——PbDについてもう少し詳しく教えてください。基本的にこれはどういった意味を持っているのでしょうか?
基本的に、ユーザーが作業のお手本を示して見せると、ロボットがその通りの動作を再現するためのプログラムを見つけ出すわけです。このようなお手本を示すには、さまざまな方法が考えられます。ただ現在のところ、最も実用的な方法は、手順を追いながらロボットを物理的に、手取り足取り動かしてやるというものになります。
しかし、それでも問題はあります。ユーザーが作業手順を示して見せる間、ロボットはアームを自由に動かせるようにしておく必要がありますし、そういった操作だけで常に確実に指示が伝わるわけではありません。それぞれの手順の間には、ある種の指示が必要となるのです。例えば、ロボットのアームをある方向に、何かに接触するまで動かした場合でも、ロボットは絶対位置にアームを移動させようとしたのか、何かに接触するまでアームを動かそうとしたのかが分からないのです。
——Fetchロボットを用いた研究の内容について教えてください。
Fetchは自走式のマジックハンドです。われわれは、視覚言語を用いてこのロボットをプログラムできる、抽象レベルの高い大規模システムを構築しました。ユーザーはプログラムコードをタイプ入力するのではなく、ブロックをドラッグ&ドロップし、それらを特定の方法で接続し、プログラムのロジックを定義していくのです。各種のコンポーネントはそれぞれ、頭部を動かす動作や、何らかの基本的な移動動作といったものに対応付けられています。

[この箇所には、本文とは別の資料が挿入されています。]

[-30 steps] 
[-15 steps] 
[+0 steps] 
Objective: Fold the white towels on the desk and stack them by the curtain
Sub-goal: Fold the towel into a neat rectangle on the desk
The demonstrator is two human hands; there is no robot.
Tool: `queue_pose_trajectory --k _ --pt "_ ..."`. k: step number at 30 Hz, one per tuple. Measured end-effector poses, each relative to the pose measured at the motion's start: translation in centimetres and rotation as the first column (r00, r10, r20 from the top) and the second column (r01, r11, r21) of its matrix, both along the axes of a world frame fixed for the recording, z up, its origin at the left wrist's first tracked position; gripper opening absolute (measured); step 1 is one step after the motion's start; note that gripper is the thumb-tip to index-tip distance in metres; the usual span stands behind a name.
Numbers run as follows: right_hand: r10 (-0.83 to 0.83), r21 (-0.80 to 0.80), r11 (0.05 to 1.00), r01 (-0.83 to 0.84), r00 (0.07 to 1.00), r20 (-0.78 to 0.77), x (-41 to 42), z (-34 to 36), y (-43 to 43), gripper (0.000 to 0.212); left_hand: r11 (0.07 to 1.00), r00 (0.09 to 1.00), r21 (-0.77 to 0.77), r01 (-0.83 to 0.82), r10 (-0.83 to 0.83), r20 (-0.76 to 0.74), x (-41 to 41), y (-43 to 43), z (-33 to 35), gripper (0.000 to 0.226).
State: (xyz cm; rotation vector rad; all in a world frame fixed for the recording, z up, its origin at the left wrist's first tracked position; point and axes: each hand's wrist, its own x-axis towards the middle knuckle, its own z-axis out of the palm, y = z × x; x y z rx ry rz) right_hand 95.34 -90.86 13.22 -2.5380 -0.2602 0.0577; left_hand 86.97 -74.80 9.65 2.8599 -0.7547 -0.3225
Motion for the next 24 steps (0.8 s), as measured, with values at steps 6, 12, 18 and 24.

ロボットアームについては、ブロック単位での動作が割り当てられていません。移動に関してはマップ上のXY座標に行けという指示が可能です。しかしアームについては、単一の「持ち上げろ」というコマンドでは無理があるのです。つまり、ものを持ち上げるという動作は、ありとあらゆる物体を確実に持ち上げるためのプログラム方法を見つけ出そうと研究者らが取り組んでいる、いまだに研究途上の動作なのです。われわれがやろうとしているのは、ロボットアームの動作を人間が示せるようにするとともに、その動作を定義することです。このため「瓶を持ち上げる」という動作は、より抽象度の高いブロックとなるわけです。
——つまり、極めて洗練されたこれらのマシンと、その真価の引き出し方を知らない可能性があるエンドユーザーの間には溝が存在しているということですね。その溝を解決するうえで、どういった機会が生まれると考えられるのでしょうか?
その機会は幅広いものとなるでしょう。まず、ロボティクスを専攻していないソフトウェアエンジニアに関連する機会が考えられます。こういった人たちは、本格的なソフトウェアを開発できます。彼らが複雑な作業をこなすロボットを配備できるようにするには、どのようなAPIを開発すればよいのでしょうか?またこうした機会の対極には、プログラミング経験を有している、高校を卒業したばかりの新世代の若者に関連する機会が考えられます。ロボティクス企業は近いうちに、上述した高水準APIを採用したロボットを配備するために、彼らを雇い入れるようになるはずです。そして、コンピュータ科学の経験を有した人々はおそらく、特定システム上で1週間程度の訓練を受けることになります。